## REQUIRED WORK
What should be copied is the stretch of entries below from the line with "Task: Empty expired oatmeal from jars" up to and including the line with "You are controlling", exactly and without images.

## RECORD SET
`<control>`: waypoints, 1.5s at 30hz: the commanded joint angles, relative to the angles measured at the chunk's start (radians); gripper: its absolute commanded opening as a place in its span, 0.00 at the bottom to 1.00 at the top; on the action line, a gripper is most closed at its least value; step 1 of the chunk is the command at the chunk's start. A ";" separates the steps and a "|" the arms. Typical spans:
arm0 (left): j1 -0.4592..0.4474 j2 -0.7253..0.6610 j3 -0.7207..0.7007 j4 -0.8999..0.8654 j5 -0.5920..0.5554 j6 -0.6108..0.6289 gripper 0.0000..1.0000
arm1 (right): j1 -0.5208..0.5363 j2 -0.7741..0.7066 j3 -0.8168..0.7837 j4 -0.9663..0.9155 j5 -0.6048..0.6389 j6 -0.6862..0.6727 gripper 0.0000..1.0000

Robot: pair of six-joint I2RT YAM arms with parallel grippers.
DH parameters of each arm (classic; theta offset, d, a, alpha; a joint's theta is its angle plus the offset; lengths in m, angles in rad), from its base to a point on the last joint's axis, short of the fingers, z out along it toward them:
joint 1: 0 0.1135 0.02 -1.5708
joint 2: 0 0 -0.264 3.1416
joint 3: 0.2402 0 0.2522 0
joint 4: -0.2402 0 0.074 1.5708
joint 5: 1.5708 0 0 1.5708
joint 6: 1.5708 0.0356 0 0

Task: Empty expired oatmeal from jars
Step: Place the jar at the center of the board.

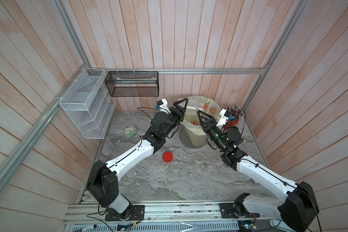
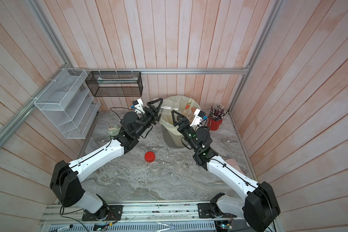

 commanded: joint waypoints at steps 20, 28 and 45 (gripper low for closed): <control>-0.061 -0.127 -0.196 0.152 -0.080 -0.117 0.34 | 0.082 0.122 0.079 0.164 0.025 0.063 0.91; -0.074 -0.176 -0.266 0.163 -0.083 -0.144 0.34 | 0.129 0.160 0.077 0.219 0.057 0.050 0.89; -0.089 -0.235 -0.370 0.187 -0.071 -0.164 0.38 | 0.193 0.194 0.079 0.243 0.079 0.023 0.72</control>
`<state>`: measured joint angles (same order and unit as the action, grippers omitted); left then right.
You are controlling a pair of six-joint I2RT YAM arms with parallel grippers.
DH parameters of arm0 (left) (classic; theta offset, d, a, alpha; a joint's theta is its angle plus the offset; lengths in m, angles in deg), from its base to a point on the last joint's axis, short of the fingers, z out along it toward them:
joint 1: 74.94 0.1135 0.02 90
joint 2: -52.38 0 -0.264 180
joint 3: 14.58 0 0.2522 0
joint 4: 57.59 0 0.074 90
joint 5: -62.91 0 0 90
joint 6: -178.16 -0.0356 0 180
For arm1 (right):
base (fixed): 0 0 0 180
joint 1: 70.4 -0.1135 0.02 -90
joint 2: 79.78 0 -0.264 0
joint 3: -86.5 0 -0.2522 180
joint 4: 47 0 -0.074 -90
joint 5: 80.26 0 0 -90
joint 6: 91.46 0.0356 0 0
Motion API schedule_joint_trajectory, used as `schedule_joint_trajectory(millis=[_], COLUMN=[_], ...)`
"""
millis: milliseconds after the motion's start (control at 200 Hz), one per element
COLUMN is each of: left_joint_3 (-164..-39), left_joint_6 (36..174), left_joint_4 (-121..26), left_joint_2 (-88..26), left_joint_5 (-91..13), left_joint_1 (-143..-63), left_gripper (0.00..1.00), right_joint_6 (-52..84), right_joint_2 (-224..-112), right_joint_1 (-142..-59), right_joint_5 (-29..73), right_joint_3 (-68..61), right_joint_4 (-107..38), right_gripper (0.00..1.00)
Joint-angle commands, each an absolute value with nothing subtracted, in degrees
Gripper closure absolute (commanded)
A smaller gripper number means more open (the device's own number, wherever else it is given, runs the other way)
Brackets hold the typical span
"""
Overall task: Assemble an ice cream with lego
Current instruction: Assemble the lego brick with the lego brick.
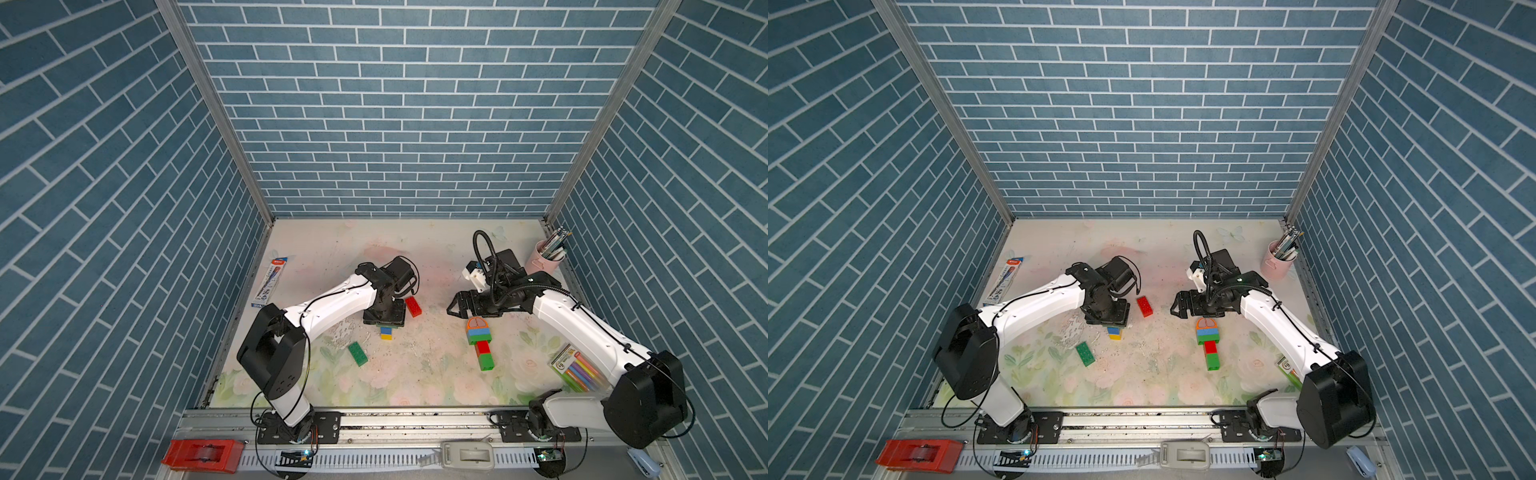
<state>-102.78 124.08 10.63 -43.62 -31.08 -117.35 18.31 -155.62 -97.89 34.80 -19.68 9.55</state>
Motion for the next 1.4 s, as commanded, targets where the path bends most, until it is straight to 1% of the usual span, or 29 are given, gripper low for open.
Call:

## RESULT OF THE TASK
Task: Empty expired oatmeal from jars
Step: Place the jar at the center of the board.


 commanded: joint waypoints at steps 20, 28 and 45 (gripper low for closed): <control>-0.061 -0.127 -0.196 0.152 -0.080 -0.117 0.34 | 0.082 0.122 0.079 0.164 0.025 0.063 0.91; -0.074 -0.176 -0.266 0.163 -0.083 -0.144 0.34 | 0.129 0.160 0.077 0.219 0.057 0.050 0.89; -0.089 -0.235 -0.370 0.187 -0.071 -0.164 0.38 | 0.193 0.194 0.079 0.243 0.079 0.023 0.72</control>
`<state>`: measured joint angles (same order and unit as the action, grippers omitted); left then right.
You are controlling a pair of six-joint I2RT YAM arms with parallel grippers.

Nothing further remains in the output.